- _What to work on_: What you give back must match the data exactly, minus the pictures.

(Dataset excerpt)

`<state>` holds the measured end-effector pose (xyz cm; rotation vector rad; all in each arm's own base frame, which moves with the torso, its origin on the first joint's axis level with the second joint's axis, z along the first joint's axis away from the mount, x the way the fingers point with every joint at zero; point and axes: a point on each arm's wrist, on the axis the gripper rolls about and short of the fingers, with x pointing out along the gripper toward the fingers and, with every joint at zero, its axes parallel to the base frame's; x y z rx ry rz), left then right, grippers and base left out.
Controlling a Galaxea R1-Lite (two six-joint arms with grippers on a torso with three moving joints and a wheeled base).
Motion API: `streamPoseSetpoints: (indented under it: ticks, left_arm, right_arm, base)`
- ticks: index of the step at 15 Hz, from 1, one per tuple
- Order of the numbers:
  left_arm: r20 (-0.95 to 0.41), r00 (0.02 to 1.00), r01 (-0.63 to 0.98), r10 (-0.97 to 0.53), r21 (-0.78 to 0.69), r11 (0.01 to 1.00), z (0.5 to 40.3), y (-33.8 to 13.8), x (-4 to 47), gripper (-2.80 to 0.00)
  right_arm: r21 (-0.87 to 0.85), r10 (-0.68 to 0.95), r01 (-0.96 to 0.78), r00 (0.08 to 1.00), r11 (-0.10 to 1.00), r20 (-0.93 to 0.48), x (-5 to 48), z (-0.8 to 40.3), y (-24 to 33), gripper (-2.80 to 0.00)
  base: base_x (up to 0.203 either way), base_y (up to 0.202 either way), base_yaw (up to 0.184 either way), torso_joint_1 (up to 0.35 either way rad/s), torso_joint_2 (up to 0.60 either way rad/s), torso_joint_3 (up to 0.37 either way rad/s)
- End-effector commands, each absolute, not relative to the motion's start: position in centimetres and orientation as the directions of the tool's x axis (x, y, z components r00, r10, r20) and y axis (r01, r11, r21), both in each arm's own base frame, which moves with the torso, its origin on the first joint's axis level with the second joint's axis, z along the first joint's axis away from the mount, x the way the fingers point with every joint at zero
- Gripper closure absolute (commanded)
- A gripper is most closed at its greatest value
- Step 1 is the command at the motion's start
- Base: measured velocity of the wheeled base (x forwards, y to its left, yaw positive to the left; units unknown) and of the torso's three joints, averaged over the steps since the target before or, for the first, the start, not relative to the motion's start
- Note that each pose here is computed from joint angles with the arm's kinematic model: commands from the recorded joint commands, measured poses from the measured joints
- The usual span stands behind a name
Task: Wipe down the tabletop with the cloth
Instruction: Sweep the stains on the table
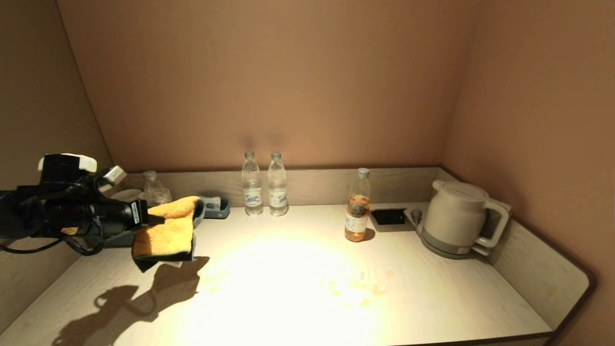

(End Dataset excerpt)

- _Output of the task_:
`<state>` holds the measured end-effector pose (xyz cm; rotation vector rad; all in each arm's own base frame, which moves with the torso, its origin on the first joint's axis level with the second joint's axis, z along the first joint's axis away from the mount, x the way the fingers point with every joint at zero; point and axes: a point on each arm's wrist, on the axis the gripper rolls about and short of the fingers, with x pointing out along the gripper toward the fingers and, with every joint at zero, its axes parallel to the base frame's; x y z rx ry rz), left then right, grippers and base left out.
Controlling a Galaxea R1-Lite (two six-joint arms with grippers on a torso with three moving joints and a wheeled base).
Motion API: `streamPoseSetpoints: (indented under it: ticks, left_arm, right_arm, base)`
- ticks: index of the step at 15 Hz, from 1, one per tuple
- Order of the numbers:
  left_arm: r20 (-0.95 to 0.41), r00 (0.02 to 1.00), r01 (-0.63 to 0.98), r10 (-0.97 to 0.53), r21 (-0.78 to 0.69), r11 (0.01 to 1.00), z (0.5 to 40.3), y (-33.8 to 13.8), x (-4 to 47), gripper (-2.80 to 0.00)
  right_arm: r21 (-0.87 to 0.85), r10 (-0.68 to 0.95), r01 (-0.96 to 0.78), r00 (0.08 to 1.00), r11 (-0.10 to 1.00), r20 (-0.93 to 0.48), x (-5 to 48), z (-0.8 to 40.3), y (-24 to 33), gripper (-2.80 to 0.00)
  base: base_x (up to 0.203 either way), base_y (up to 0.202 either way), base_yaw (up to 0.184 either way), torso_joint_1 (up to 0.35 either way rad/s), torso_joint_2 (up to 0.60 either way rad/s), torso_joint_3 (up to 0.37 either way rad/s)
- End-effector commands, each absolute, not relative to the motion's start: position in centimetres and orientation as the directions of the tool's x axis (x, y, z components r00, r10, r20) and y axis (r01, r11, r21), both in each arm's own base frame, which moves with the torso, its origin on the first joint's axis level with the second joint's axis, z along the first joint's axis away from the mount, x the way the fingers point with every joint at zero
- Gripper closure absolute (commanded)
- A gripper is most closed at its greatest value
- Step 1 is the command at the motion's start
- Base: measured velocity of the wheeled base (x forwards, y to its left, yaw positive to the left; units unknown) and of the torso's three joints, averaged over the steps since the target before or, for the first, the start, not relative to the motion's start
- Note that each pose here is computed from joint angles with the arm's kinematic model: commands from the recorded joint commands, measured poses from the measured joints
- The usual span stands behind a name
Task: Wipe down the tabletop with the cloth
Instruction: Sweep the stains on the table

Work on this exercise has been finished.